1. Calculate the time differences (narrow – wide) (You can use the dotplot in the applet.)

2. How many of the differences are positive? How many are negative? How many are zero?

3. Consider the non-zero differences, what proportion are positive?

4. Use the binomial distribution to determine whether there is a statistically significant majority of the differences are positive (define the parameter of interest, state the hypotheses, and determine the exact binomial p-value – be sure to include a screen capture)

(i) Does the sign test provide stronger or weaker evidence that one base-running method tends to be faster than the other? (Note: You should compare the two-sided p-values to each other.)

(j) Would a one-sample z-test be appropriate in (h)? Explain how you are deciding.

(k) Determine, include, and interpret in context a 95% confidence interval for . This time, consider your answer to (j) in deciding which interval procedure to use.
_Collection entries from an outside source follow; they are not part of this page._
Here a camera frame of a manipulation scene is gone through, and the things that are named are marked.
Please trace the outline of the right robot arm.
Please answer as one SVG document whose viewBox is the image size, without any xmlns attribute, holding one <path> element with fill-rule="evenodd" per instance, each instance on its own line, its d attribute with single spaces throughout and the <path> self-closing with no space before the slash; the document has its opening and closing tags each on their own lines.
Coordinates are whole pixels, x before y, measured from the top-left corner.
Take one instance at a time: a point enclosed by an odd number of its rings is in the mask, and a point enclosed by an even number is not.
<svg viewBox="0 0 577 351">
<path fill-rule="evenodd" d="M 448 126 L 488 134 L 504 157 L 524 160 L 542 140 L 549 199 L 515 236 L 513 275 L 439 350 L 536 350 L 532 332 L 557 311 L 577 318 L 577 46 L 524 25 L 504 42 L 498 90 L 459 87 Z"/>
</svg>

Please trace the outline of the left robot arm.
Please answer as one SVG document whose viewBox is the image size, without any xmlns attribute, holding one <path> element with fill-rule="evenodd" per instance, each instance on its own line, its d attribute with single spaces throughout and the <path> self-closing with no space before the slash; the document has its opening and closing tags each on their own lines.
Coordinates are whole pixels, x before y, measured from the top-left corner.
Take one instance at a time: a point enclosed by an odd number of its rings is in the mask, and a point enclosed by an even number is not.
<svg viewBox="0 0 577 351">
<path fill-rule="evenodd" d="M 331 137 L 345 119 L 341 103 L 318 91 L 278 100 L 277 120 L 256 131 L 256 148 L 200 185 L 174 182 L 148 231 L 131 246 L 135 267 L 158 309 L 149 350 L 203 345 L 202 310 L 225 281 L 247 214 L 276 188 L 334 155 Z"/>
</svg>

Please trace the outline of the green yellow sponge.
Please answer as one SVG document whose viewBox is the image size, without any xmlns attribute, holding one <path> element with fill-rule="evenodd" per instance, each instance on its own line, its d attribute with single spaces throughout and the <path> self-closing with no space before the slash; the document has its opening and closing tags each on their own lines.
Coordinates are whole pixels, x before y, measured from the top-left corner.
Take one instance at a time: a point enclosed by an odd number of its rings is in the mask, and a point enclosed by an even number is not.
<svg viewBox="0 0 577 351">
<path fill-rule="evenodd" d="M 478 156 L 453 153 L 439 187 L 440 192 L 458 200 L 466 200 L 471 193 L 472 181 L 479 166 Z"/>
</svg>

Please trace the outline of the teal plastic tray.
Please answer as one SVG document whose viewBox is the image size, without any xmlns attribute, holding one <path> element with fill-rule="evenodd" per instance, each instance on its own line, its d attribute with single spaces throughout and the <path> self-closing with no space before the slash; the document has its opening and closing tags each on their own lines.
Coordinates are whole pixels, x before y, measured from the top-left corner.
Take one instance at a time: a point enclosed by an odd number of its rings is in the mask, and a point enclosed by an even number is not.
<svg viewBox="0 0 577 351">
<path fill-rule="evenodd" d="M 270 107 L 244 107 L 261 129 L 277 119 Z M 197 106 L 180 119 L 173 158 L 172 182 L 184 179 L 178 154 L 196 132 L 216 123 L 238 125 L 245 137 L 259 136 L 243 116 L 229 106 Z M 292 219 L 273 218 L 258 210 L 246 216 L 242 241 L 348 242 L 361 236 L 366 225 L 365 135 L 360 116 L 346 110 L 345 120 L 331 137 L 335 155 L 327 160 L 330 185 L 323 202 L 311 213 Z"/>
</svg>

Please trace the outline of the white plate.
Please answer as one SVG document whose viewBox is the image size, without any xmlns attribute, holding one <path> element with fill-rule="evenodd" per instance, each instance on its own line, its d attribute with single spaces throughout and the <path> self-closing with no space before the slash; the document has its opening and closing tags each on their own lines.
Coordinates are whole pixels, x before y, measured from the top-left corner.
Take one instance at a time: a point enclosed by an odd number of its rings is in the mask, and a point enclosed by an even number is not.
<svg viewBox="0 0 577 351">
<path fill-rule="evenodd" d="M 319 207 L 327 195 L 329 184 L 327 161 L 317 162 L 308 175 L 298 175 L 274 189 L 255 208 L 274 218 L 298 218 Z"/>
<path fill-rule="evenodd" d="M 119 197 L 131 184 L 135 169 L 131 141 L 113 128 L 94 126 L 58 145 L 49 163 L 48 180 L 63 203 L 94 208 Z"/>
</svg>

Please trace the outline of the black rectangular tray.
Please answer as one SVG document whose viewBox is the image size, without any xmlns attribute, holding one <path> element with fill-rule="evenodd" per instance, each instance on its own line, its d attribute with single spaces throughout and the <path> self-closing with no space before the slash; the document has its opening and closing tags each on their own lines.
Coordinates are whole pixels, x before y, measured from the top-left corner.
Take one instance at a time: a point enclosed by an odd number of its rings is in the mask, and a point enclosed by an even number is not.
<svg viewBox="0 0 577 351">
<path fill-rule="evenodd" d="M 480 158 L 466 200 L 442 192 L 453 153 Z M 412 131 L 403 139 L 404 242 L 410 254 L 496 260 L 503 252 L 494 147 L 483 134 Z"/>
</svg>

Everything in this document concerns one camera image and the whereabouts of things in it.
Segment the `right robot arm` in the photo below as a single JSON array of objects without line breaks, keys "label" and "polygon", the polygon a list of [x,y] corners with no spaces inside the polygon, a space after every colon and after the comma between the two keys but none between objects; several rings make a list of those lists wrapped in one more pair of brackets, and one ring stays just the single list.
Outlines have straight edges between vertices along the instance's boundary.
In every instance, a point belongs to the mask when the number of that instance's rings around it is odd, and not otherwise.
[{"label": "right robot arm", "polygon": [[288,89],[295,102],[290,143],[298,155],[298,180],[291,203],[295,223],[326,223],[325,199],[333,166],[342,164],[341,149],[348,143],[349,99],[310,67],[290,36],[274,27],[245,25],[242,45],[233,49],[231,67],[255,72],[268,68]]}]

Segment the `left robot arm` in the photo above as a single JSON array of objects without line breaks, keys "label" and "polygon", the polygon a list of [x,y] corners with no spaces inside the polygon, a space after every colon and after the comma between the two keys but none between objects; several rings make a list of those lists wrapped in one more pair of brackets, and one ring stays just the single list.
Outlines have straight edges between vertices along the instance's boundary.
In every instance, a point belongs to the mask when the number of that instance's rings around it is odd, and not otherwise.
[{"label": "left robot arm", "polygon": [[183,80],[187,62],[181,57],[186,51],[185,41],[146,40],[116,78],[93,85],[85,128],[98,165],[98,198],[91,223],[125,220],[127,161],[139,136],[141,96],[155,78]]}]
2) Based on your responses to Question 4 on HW 7, I have created two datasets:

short.txt

long.txt

containing your original water usage value and your “realistic” adjusted water usage value, depending on whether you were using the short form or the long form.

Use R or the Matched Pairs applet.

(a) Examine the data with the short form. One observation stands out to me as unusual. What graph did you look at to spot it? I believe there is an error in the data reported – what do you think happened? (Hint: See (c) as well?)

(b) Remove the unusual observation in (a) (document how you do so, you can replace a value with * or remove both observations and reload the data?) and provide a dotplot and numerical summaries for the differences between the original and adjusted values. Also produce and interpret a 95% t-confidence interval using the differences. Include your output.

(c) Now consider the data from the long form. Again we have one strange observation, perhaps with the same explanation? Remove this observation and produce numerical and graphical summaries of the differences. Produce a t-confidence interval and discuss the similarities and differences compared to the interval in (b). Include your output!

Reminder: Course Evaluations due Friday night as well!